- _Assigned task_:
Everything from the line containing "<state>282.0 224.8 -168.7" to the end of the material, both ends included, should be repeated exactly; please give only those lines.

- _Task data_:
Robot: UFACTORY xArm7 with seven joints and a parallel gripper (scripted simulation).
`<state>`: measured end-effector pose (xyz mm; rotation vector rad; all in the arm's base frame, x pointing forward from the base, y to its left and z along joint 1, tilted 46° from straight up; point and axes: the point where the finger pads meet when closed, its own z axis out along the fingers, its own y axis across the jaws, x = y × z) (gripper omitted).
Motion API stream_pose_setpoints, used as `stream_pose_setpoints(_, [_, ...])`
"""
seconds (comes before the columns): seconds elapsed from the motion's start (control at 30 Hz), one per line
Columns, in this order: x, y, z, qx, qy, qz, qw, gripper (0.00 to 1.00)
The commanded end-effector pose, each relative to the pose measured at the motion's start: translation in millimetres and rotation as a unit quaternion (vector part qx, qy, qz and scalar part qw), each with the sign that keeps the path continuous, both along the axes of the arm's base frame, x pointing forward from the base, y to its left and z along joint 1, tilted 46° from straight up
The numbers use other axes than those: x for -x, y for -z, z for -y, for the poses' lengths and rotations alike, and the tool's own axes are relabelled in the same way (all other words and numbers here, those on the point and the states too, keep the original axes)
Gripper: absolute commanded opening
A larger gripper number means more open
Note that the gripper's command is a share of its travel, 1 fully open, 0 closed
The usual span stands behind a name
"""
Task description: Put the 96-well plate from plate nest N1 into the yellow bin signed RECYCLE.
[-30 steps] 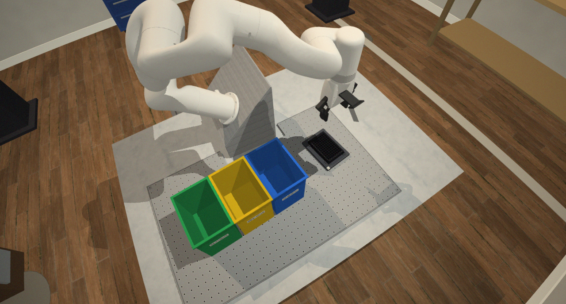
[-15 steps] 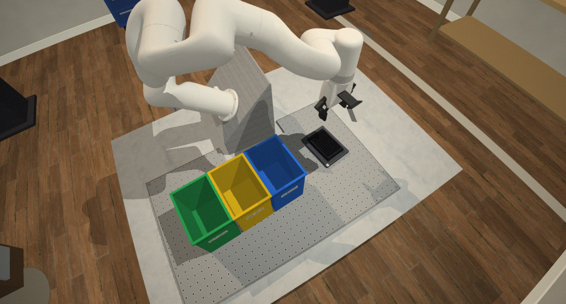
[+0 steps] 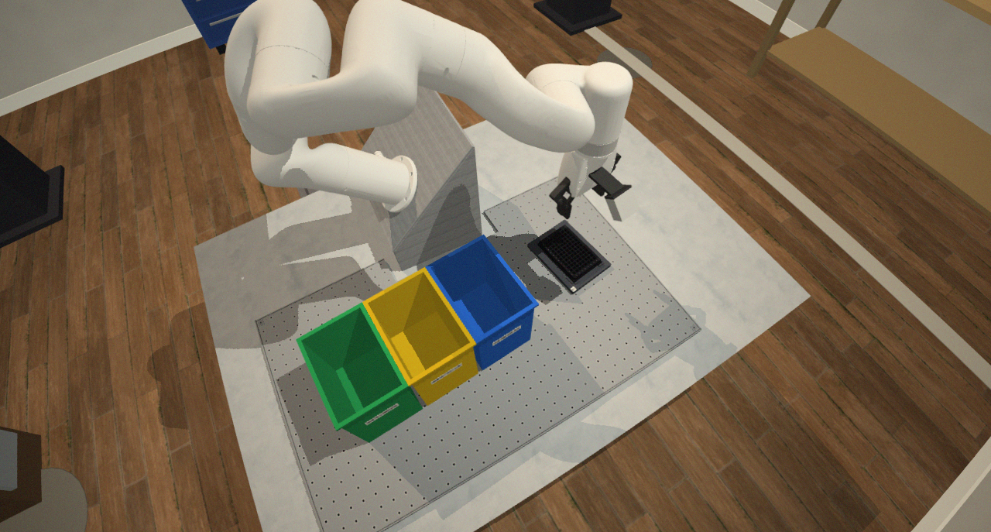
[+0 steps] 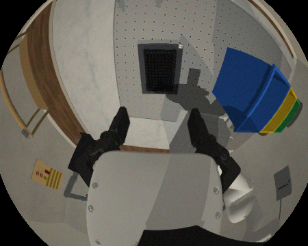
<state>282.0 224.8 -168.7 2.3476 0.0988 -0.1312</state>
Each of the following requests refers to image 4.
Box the yellow recycling bin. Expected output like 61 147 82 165
260 87 297 133

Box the blue bin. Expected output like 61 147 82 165
212 47 291 133

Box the green open-top bin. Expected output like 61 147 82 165
273 99 300 133

- _Completed task_:
<state>282.0 224.8 -168.7 2.3476 0.0988 -0.1312</state>
Each of the following requests refers to image 4.
Box the yellow recycling bin. Expected output like 61 147 82 165
260 87 297 133

Box the blue bin. Expected output like 61 147 82 165
212 47 291 133

Box the green open-top bin. Expected output like 61 147 82 165
273 99 300 133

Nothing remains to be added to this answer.